Imagine a desolate ribbon of pavement, in the middle of nowhere, but someplace dry and barren where the terrain rolls up and down, in fairly regular, half-mile wavelengths.
Imagine that from the crest of these fluid waves, in solid ground, a person can see everything, clear ahead to the next crest or clear back to the last one.

Imagine there is a passenger vehicle on this highway roaring forth with its throttle wide open into a vast backdrop of North-American landscape. Imagine that some hours earlier, the driver of the vehicle loaded minimalist provisions into the cargo space and eagerly left the warmth and familiarity of his or her home with a surety of purpose, a time frame and a predetermined destination in mind.

Imagine it’s the evening of a hot, midsummer day. The sun is setting. Cooling air from higher lands rolls downhill stirring loose particles of parched ground up into the atmosphere, as if the Earth herself were evaporating.

The waning sunlight beams pinkish-orange rays straight in through the windows but does not blind the driver because its intensity is dampened by the filter of beige haze.

Now imagine that the vehicle is yours; whatever you drive or would like to imagine driving. And the driver, it’s you or me. You are on a road trip of some kind for work or adventure and self-discovery, or to meet someone you have not seen in a long time or someone you don’t know. It’s all the same.

As you approach a crest in the linear asphalt wave, the stupor of highway hypnosis begins to set in. But it doesn’t get a chance to take hold, because as you summit the crest, you spot an oncoming semi. Its headlights stand out crisply in the fading light. And in that same fading light, you can also make out a glimmering orange glow coming from behind the semi’s rear wheels.

Heat buildup from excess braking, common among poor drivers, has melted the brake lines in half. The severed lines have since dripped their oily contents onto the tires, wheels and superheated brake rotors until they all burst into flames. The undercarriage of the semi, which now approaches, is a fire storm, spinning at 10,000 rpm.

Like a dragon raging in the throes of a temper tantrum, breathing fire from its gills, the truck slithers side-to-side, uncontrolled across both lanes of highway. The sheer inertia of its trailer, in a state of freefall, forces it by the laws of physics to swing around and attempt to pass the driver’s cabin. Inside the cabin the semi driver gropes the wheel for control, but he is already doomed.

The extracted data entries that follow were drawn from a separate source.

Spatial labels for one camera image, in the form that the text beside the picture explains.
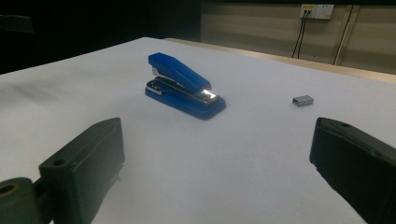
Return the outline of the white table mat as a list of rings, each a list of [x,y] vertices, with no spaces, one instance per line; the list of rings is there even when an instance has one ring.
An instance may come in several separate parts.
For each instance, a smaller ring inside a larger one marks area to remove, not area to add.
[[[208,79],[226,108],[200,120],[147,97],[156,52]],[[292,102],[303,95],[314,103]],[[315,122],[396,147],[396,84],[144,37],[0,75],[0,181],[37,178],[114,117],[126,162],[94,224],[363,224],[310,163]]]

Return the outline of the blue stapler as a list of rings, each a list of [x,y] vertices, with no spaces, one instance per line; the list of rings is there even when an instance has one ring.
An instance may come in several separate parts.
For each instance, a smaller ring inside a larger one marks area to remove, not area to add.
[[[157,52],[148,63],[155,76],[146,85],[148,97],[198,119],[211,119],[226,107],[210,82],[178,59]]]

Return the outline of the metal staple strip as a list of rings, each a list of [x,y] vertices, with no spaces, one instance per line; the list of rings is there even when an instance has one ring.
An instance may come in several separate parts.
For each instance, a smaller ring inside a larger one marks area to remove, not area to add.
[[[297,106],[306,106],[306,105],[312,105],[314,103],[314,99],[309,95],[303,95],[303,96],[294,97],[292,99],[292,102]]]

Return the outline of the wooden table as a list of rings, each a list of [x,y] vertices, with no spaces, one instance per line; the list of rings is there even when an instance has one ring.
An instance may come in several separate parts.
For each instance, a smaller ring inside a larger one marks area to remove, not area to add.
[[[234,48],[228,48],[228,47],[223,47],[223,46],[216,46],[216,45],[199,43],[199,42],[177,39],[177,38],[167,38],[167,41],[175,42],[178,44],[184,44],[184,45],[188,45],[188,46],[195,46],[195,47],[203,48],[203,49],[215,49],[215,50],[220,50],[220,51],[227,51],[227,52],[231,52],[231,53],[236,53],[238,55],[245,55],[245,56],[249,56],[249,57],[266,59],[266,60],[280,62],[280,63],[293,64],[293,65],[298,65],[301,67],[318,69],[321,71],[343,74],[343,75],[347,75],[347,76],[368,78],[371,80],[396,84],[396,75],[392,75],[392,74],[367,71],[367,70],[361,70],[361,69],[356,69],[356,68],[349,68],[349,67],[338,66],[338,65],[333,65],[333,64],[305,61],[305,60],[301,60],[301,59],[277,56],[277,55],[260,53],[260,52],[244,50],[244,49],[234,49]]]

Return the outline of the white wall socket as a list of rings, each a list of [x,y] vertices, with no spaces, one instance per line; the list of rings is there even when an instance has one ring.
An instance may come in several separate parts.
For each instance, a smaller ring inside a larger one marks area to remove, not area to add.
[[[314,20],[329,20],[332,16],[334,5],[302,4],[300,17]]]

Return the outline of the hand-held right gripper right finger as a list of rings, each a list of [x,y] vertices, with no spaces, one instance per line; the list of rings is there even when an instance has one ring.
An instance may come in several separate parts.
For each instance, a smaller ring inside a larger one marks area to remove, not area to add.
[[[342,121],[319,118],[309,160],[368,224],[396,224],[396,148]]]

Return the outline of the black curtain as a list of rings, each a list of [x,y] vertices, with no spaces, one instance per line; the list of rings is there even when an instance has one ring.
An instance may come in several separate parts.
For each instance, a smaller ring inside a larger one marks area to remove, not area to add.
[[[0,0],[0,75],[140,37],[201,36],[201,0]]]

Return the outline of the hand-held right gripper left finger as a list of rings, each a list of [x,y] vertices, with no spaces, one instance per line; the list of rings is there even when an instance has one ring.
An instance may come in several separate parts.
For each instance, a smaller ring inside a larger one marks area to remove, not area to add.
[[[91,224],[125,161],[119,118],[93,124],[39,165],[55,224]]]

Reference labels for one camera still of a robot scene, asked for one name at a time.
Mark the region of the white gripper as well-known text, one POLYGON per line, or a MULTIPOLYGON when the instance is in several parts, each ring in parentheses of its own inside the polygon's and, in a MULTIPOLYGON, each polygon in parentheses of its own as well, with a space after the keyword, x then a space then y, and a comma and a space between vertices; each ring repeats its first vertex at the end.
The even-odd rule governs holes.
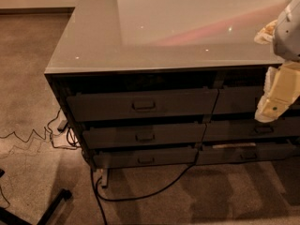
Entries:
MULTIPOLYGON (((254 37, 258 44, 273 40, 277 20, 271 21, 254 37)), ((263 95, 257 105, 255 119, 270 123, 285 113, 300 96, 300 63, 286 62, 280 68, 270 67, 265 74, 263 95)))

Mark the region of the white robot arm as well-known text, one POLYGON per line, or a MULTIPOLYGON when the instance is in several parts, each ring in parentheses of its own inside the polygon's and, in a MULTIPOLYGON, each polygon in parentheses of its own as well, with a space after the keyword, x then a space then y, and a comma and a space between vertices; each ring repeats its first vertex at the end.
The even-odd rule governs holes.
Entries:
POLYGON ((255 36, 254 41, 272 44, 274 54, 284 60, 278 68, 268 68, 263 95, 255 112, 257 121, 270 123, 300 97, 300 0, 292 0, 276 20, 255 36))

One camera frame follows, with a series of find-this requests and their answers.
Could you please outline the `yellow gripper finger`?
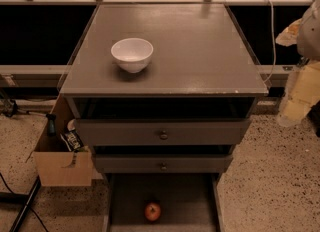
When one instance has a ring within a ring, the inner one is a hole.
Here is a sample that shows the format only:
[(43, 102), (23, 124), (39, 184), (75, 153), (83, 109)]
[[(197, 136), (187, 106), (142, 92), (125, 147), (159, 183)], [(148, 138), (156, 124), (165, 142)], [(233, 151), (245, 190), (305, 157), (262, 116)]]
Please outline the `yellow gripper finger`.
[(301, 19), (292, 22), (276, 37), (276, 43), (285, 47), (295, 45), (297, 43), (300, 24)]
[(282, 127), (298, 125), (319, 101), (320, 62), (311, 60), (289, 74), (276, 121)]

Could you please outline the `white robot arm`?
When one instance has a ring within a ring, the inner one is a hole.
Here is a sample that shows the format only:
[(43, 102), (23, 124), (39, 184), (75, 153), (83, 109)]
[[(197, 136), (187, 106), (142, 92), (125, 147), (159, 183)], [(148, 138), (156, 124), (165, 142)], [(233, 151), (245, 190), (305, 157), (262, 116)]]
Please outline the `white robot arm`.
[(297, 52), (309, 62), (289, 74), (277, 122), (283, 127), (300, 124), (320, 101), (320, 0), (313, 0), (301, 19), (276, 38), (282, 46), (297, 45)]

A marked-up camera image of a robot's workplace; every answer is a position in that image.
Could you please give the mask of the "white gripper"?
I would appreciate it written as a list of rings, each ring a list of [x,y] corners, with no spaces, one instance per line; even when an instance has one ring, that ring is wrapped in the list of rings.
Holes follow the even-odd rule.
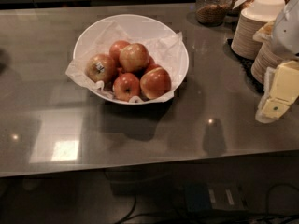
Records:
[[[272,51],[281,58],[299,59],[299,0],[290,0],[275,21],[269,21],[254,35],[264,43],[271,39]],[[299,62],[268,67],[264,75],[264,95],[255,119],[261,123],[279,120],[299,97]]]

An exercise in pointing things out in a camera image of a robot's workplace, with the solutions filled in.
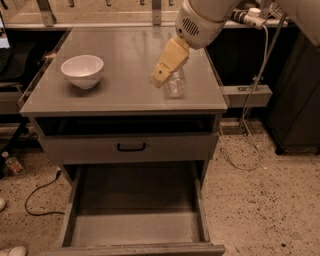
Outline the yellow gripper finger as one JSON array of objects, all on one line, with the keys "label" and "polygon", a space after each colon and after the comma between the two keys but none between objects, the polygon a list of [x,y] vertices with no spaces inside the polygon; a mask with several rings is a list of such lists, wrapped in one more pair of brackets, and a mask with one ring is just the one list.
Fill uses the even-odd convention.
[{"label": "yellow gripper finger", "polygon": [[172,73],[173,69],[170,65],[158,63],[151,74],[150,81],[155,87],[160,88],[171,77]]}]

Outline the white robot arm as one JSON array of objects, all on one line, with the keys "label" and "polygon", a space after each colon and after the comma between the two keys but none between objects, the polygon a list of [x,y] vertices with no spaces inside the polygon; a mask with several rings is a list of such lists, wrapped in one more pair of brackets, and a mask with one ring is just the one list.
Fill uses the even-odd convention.
[{"label": "white robot arm", "polygon": [[[189,49],[213,42],[242,0],[184,0],[176,22],[176,36],[166,44],[151,74],[161,87],[189,58]],[[275,0],[311,43],[320,46],[320,0]]]}]

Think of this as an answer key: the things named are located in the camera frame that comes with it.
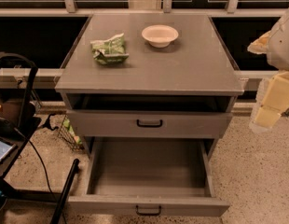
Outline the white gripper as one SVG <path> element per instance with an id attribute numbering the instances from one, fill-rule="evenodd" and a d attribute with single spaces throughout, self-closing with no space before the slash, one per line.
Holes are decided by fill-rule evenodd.
<path id="1" fill-rule="evenodd" d="M 252 42 L 247 50 L 253 54 L 266 54 L 270 31 Z M 263 78 L 256 93 L 249 128 L 254 133 L 270 130 L 289 108 L 289 71 L 280 71 L 271 78 Z"/>

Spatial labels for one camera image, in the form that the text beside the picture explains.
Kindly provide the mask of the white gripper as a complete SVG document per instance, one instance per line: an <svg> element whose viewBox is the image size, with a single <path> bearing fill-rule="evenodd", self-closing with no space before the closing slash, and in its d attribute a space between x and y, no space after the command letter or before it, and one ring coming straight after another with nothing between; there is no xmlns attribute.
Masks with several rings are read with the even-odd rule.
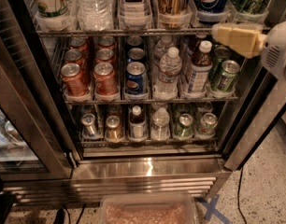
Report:
<svg viewBox="0 0 286 224"><path fill-rule="evenodd" d="M217 23L211 33L214 40L245 58L261 53L263 67L278 80L286 81L286 21L267 35L257 23Z"/></svg>

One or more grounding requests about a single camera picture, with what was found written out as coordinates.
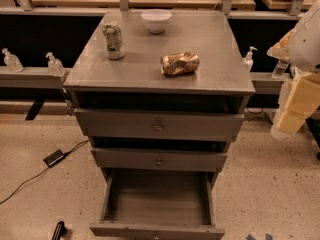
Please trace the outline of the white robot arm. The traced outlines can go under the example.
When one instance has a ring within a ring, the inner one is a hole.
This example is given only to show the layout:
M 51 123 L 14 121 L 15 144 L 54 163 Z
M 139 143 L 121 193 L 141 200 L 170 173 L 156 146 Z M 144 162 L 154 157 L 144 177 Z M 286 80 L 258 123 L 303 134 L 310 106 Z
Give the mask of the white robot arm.
M 293 79 L 280 89 L 279 108 L 270 130 L 272 137 L 294 135 L 320 107 L 320 1 L 317 0 L 292 30 L 268 51 L 267 55 L 288 62 Z

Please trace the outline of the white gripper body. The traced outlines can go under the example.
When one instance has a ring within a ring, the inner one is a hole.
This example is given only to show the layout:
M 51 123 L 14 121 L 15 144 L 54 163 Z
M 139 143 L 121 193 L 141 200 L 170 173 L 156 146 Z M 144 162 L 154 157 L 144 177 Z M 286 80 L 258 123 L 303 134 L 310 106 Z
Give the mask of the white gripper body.
M 311 30 L 290 30 L 275 45 L 268 49 L 267 55 L 288 61 L 298 68 L 302 75 L 319 75 L 320 32 Z

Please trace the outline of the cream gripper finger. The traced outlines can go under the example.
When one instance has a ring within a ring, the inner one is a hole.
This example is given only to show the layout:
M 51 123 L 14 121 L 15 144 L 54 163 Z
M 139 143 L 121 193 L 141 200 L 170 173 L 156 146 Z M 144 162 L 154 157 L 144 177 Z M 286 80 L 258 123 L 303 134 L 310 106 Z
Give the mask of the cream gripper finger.
M 300 114 L 277 110 L 270 134 L 275 139 L 286 139 L 293 136 L 304 123 L 305 118 Z
M 320 106 L 320 76 L 302 75 L 293 82 L 285 109 L 310 117 Z

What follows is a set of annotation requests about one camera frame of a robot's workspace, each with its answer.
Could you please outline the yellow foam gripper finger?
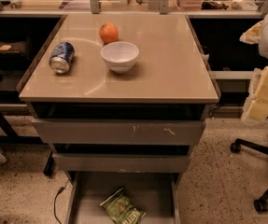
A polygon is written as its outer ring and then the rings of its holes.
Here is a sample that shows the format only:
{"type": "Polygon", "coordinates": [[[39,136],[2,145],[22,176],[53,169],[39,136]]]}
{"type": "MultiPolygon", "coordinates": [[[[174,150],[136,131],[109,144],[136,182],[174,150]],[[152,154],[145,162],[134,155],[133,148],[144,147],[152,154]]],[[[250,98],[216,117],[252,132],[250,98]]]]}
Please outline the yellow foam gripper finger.
{"type": "Polygon", "coordinates": [[[261,26],[262,22],[257,22],[251,28],[242,33],[239,40],[249,45],[259,44],[261,41],[261,26]]]}
{"type": "Polygon", "coordinates": [[[268,65],[255,68],[243,106],[244,121],[259,121],[268,117],[268,65]]]}

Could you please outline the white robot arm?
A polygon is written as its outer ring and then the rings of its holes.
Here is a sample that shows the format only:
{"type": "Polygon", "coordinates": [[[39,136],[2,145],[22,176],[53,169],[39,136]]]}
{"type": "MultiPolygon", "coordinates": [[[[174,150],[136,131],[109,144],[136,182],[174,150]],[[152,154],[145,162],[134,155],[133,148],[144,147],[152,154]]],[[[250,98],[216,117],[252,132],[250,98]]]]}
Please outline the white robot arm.
{"type": "MultiPolygon", "coordinates": [[[[268,13],[257,22],[239,40],[246,44],[258,44],[260,56],[268,59],[268,13]]],[[[249,83],[248,97],[243,106],[242,120],[258,123],[268,118],[268,65],[263,69],[255,68],[249,83]]]]}

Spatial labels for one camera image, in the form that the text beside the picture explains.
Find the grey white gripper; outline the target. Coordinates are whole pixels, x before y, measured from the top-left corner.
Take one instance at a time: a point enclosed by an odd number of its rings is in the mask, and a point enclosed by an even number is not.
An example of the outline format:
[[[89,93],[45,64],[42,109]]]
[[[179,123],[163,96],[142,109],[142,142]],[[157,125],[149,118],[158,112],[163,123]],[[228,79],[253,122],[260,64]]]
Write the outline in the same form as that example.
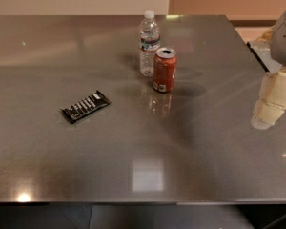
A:
[[[271,39],[271,57],[286,65],[286,11],[277,19]],[[286,112],[286,66],[263,77],[259,99],[253,110],[251,124],[258,130],[267,130]]]

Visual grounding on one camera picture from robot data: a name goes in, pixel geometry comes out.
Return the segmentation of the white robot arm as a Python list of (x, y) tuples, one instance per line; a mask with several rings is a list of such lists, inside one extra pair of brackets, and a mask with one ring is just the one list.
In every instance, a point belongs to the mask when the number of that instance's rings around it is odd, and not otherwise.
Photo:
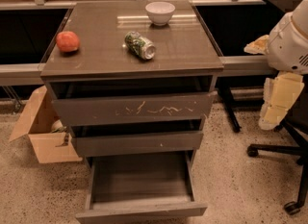
[(259, 127), (271, 130), (285, 118), (304, 89), (303, 75), (308, 73), (308, 0), (302, 0), (283, 15), (268, 35), (250, 42), (244, 51), (263, 54), (268, 65), (278, 71), (264, 83), (264, 104)]

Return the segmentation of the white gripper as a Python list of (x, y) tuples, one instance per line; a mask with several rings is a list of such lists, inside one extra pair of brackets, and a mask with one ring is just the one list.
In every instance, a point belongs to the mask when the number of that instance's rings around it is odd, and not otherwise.
[(265, 80), (264, 104), (258, 122), (262, 130), (272, 130), (285, 118), (304, 89), (303, 76), (298, 74), (308, 73), (307, 15), (286, 13), (269, 36), (258, 37), (244, 51), (253, 55), (267, 54), (269, 66), (280, 71), (274, 79)]

So, what is a cautious driver to do? Decelerate, pull over and navigate the vehicle as far off the road as possible? Maybe even get out and run right? But you don’t.

In your surety of purpose and timeframe for reaching the destination you failed to account for unexpected mishaps. To you – and me – it’s a dilemma with an obvious solution, just not a desirable one. So what you do instead is take your hands off the steering wheel and start praying for a miracle, one with no compromises. And the threat keeps coming.

This may sound absurd but, in a manner of speaking, we do this every day. An estimated 2 million immigrants, most of them Mexicans, enter the U.S. illegally each year. The causes and effects of immigration are too varied to identify here.

In our daily lives, we make mention of this issue all the time, but we don’t really discuss it. We feel that it has some effects on us, but we don’t bother to really contemplate the cause. We say to each other, with an air of certainty that something must be done. But we don’t know what.

Before we can ask the question of what, we must first admit that there is a question to which we don’t have an answer. We don’t like doing that, and so we don’t.  We don’t know how to begin talking about it because, before we can, we must first ascertain the existence or inexistence of the concepts we would use to frame our discussion. We don’t like doing that either, so we don’t.

I wonder if this is because immigration, globalization, the drug trade and our own hunger for cheap consumer products and cheap human labor are simply the four horsemen of the wrong apocalypse.

TV has us facing east, watching events unfold that we debate, discuss, deliberate upon and ultimately accept.

Elections are made or broken based on words politicians speak about what’s going on in the east. And our gaze remains fixed on just about everything but our neighboring country to the south, not mention its people.

I wonder if, even though we may not like what our eyes see in the east, it’s what we expect. It fits into our worldview. It’s consistent with our identity paradigm; and therefore, we find it easier to swallow.

We’re told of a surety of purpose over there – lots of butts that need kicking. We’re told of a timeframe for doing it: before they kick ours. And a predetermined destination – zion.

But as for this other thing, we have our hands off the wheel, praying for a miracle, with no compromises. And the threat keeps coming.